The architect’s project mission was to integrate a new department into the Sherman Fairchild building while creating an environment driven by daylight and air quality.
Office and public space was arranged around the existing fenestration, and the operable windows were refurbished. Interior labs with long occupancy duration were relocated to the building perimeter with access to natural light. Extensive use of interior glazing and strategic spatial arrangements allowed natural light to penetrate deep into the building.
The architect achieved these goals by increasing the building occupancy by 50% while simultaneously creating innovative lab space for both research and academic staff. This design approach employed a novel high density lab layout with areas of open space and zones of support and office space.
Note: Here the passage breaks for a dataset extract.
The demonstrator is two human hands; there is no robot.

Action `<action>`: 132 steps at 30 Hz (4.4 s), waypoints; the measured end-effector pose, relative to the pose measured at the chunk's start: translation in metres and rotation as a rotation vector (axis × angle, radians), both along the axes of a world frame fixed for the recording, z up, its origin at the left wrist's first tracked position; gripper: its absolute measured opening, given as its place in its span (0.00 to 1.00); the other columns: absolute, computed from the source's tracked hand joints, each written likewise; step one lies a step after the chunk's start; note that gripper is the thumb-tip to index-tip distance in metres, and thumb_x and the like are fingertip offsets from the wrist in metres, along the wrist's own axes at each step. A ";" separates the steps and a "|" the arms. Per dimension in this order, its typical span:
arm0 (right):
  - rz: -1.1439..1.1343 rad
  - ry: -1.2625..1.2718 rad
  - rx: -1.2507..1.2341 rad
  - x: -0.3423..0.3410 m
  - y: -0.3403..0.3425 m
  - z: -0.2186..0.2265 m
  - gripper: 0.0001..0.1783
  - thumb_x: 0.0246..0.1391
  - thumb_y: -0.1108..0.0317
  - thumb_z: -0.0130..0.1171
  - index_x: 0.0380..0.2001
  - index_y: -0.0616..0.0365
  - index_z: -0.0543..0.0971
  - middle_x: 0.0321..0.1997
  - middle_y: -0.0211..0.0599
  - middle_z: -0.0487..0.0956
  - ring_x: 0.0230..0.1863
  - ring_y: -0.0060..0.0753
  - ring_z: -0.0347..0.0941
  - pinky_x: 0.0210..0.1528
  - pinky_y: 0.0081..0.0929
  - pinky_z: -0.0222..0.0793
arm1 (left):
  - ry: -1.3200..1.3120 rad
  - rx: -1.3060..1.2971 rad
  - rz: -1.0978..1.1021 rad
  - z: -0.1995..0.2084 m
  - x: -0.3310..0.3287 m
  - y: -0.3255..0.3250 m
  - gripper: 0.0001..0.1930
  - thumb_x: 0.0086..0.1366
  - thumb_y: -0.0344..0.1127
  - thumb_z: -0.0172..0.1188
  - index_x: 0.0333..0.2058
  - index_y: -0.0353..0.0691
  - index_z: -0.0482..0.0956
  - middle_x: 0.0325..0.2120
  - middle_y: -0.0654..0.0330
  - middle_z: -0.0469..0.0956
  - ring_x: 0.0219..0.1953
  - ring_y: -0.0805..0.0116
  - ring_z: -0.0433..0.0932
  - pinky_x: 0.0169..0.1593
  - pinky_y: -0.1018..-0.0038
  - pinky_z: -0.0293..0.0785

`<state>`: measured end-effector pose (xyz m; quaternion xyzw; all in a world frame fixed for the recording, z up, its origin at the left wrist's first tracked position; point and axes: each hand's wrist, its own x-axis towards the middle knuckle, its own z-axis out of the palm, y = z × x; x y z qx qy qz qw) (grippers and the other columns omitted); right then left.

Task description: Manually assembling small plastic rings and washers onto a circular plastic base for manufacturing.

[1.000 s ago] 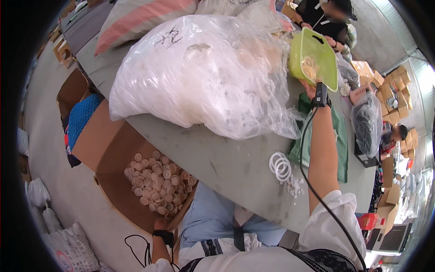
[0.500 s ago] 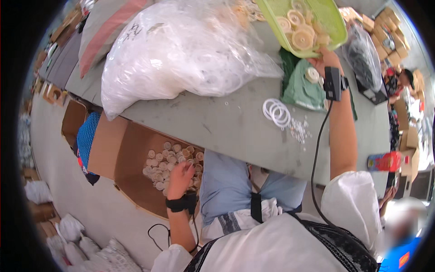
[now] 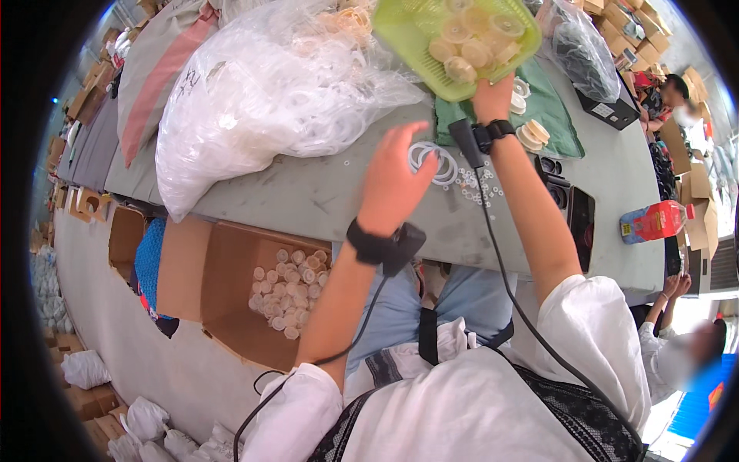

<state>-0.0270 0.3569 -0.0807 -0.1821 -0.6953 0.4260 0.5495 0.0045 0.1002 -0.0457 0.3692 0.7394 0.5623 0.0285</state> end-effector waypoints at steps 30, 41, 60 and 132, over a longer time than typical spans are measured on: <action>-0.182 -0.167 0.522 0.026 -0.013 0.049 0.44 0.47 0.88 0.45 0.69 0.57 0.49 0.66 0.56 0.62 0.59 0.54 0.67 0.58 0.40 0.64 | -0.025 0.168 0.164 -0.063 -0.093 0.081 0.45 0.54 0.38 0.65 0.65 0.32 0.49 0.55 0.39 0.64 0.58 0.44 0.62 0.62 0.58 0.58; -0.294 -0.133 0.386 0.048 -0.008 0.035 0.20 0.58 0.76 0.46 0.54 0.70 0.67 0.47 0.59 0.75 0.49 0.57 0.73 0.51 0.37 0.68 | -0.164 0.092 0.186 -0.050 -0.092 0.074 0.44 0.56 0.35 0.64 0.65 0.29 0.48 0.60 0.38 0.59 0.62 0.43 0.58 0.65 0.59 0.54; 0.689 -0.043 -0.832 -0.070 0.129 0.098 0.22 0.58 0.80 0.43 0.57 0.66 0.62 0.59 0.64 0.65 0.60 0.61 0.66 0.56 0.54 0.72 | -0.027 0.116 0.230 -0.063 -0.094 0.076 0.41 0.56 0.34 0.61 0.64 0.29 0.51 0.58 0.37 0.61 0.60 0.42 0.61 0.64 0.60 0.56; 1.118 -0.602 -0.373 0.155 -0.090 0.024 0.15 0.50 0.72 0.66 0.41 0.62 0.74 0.29 0.35 0.81 0.30 0.21 0.78 0.30 0.19 0.74 | -0.221 -0.081 0.127 -0.025 0.060 -0.040 0.10 0.58 0.27 0.62 0.39 0.32 0.78 0.30 0.61 0.80 0.28 0.78 0.74 0.36 0.80 0.71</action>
To support the vision for the space, shadow studies were conducted, following researchers and making note of individual working needs. As a result of these extensive studies, researchers now feel more connected to the other laboratories; they are less remote and more central to the science community. As such, the openness and transparency of the renovation allows for visual connection across labs and open communication, which minimizes the potential for collision. The natural light shading solutions, in addition to individual task lights, provide flexible lighting solutions to the inhabitants of the Sherman Fairchild building. We focused on strategies which placed these spaces adjacent to the exterior envelope where they could benefit from natural light and views outside. Now, 90% of the occupied spaces have access to daylight and views. 97% of seated spaces have views to the exterior. We believe that successful research environments must meet both the functional needs of science and the behavioral needs of human beings.